The Towers of Trebizond is a novel by Rose Macaulay (1881–1958). Published in 1956, it was the last of her novels, and the most successful. It was awarded the James Tait Black Memorial Prize for fiction in the year of its publication.

Plot[edit]

The book is partly autobiographical. It follows the adventures of a group of people – the narrator Laurie, the eccentric Dorothea ffoulkes-Corbett (otherwise Aunt Dot), her High Anglican clergyman friend Father Hugh Chantry-Pigg (who keeps his collection of sacred relics in his pockets), travelling from Istanbul (or Constantinople as Fr. Chantry-Pigg would have it) to Trebizond. A Turkish feminist doctor attracted to Anglicanism acts as a foil to the main characters. On the way, they meet magicians, Turkish policemen and juvenile British travel-writers, and observe the BBC and Billy Graham on tour. Aunt Dot proposes to emancipate the women of Turkey by converting them to Anglicanism and popularising the bathing hat,[1] while Laurie has more worldly preoccupations. Historical references (British Christianity since the Dissolution of the Monasteries, nineteenth-century travellers to the Ottoman Empire, the First World War, the Fourth Crusade, St. Paul's third missionary journey, Troy) abound. The geographical canvas is enlarged with the two senior characters eloping to the Soviet Union and the heroine meeting her lover and her semi-estranged mother in Jerusalem. The final chapters after a fatal accident on the return journey raise multiple issues such as the souls of animals.

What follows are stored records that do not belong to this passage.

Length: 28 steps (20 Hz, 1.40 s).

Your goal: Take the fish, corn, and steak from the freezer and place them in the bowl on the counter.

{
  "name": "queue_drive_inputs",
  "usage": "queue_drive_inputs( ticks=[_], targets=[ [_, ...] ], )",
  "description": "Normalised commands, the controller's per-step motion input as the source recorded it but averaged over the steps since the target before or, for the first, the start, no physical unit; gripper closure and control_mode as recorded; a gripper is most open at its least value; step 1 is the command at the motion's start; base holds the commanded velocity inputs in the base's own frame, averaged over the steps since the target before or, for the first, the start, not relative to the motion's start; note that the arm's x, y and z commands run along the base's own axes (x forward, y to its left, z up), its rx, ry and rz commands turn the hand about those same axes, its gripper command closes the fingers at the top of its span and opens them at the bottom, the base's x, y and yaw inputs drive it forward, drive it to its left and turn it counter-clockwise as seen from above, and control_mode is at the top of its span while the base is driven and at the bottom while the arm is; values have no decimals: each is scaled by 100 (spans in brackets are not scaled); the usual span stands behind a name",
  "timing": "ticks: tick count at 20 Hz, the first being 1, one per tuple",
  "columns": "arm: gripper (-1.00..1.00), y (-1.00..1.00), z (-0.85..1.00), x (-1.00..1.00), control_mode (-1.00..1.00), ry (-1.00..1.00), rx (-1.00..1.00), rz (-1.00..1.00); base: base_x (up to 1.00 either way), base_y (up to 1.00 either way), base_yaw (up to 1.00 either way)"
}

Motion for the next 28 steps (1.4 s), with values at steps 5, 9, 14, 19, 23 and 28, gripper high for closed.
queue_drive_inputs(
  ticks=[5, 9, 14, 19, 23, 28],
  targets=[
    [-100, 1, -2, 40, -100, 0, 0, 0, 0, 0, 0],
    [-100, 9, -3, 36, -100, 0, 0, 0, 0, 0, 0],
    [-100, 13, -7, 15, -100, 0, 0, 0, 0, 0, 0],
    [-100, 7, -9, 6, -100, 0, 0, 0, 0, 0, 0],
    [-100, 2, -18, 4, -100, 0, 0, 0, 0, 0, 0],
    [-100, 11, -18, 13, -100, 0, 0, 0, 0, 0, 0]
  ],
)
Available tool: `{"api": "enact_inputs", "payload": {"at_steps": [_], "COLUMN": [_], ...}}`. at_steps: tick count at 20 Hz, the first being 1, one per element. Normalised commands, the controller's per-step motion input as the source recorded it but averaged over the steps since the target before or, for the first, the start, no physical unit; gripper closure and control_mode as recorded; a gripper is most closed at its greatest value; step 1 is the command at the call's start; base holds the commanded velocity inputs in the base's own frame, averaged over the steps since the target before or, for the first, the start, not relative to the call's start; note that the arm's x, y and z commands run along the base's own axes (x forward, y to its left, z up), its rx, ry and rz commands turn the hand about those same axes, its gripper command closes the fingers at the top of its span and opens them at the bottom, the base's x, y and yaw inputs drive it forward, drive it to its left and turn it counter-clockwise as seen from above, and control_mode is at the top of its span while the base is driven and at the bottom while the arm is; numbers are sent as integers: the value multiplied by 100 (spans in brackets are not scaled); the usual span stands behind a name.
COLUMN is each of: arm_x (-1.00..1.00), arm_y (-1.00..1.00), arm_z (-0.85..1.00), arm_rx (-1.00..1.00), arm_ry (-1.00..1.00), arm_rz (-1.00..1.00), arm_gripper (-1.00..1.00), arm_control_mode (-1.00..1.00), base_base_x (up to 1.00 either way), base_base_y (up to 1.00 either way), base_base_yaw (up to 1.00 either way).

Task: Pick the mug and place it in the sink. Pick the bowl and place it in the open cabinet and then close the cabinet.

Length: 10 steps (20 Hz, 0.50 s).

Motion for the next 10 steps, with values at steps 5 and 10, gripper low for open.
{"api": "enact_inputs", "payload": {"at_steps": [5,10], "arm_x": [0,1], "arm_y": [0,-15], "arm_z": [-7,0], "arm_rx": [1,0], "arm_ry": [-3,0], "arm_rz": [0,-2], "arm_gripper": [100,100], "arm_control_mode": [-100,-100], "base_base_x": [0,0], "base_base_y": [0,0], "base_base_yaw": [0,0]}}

At another level the book, against its Anglo-Catholic backdrop, deals with the attractions of mystical Christianity and the conflict between Christianity and adultery.[2] This was a problem Macaulay had faced in her own life, having had an affair with the married novelist and former Roman Catholic priest Gerald O'Donovan (1871–1942) from 1920 until his death.[3]

The famous opening sentence is,[4][5]

The Turkish woman doctor says in the book of Aunt Dot, "She is a woman of dreams. Mad dreams, dreams of crazy, impossible things. And they aren't all of conversion to the Church, oh no. Nor all of the liberation of women, oh no. Her eyes are on far mountains, always some far peak where she will go. She looks so firm and practical, that nice face, so fair and plump and shrewd, but look in her eyes, you will sometimes catch a strange gleam."[4]

Barbara Reynolds has suggested that the character of Aunt Dot is based on Rose Macaulay's friend Dorothy L. Sayers, and that Father Hugh Chantry-Pigg has elements of Frs. Patrick McLaughlin, Gilbert Shaw and Gerard Irvine.[6]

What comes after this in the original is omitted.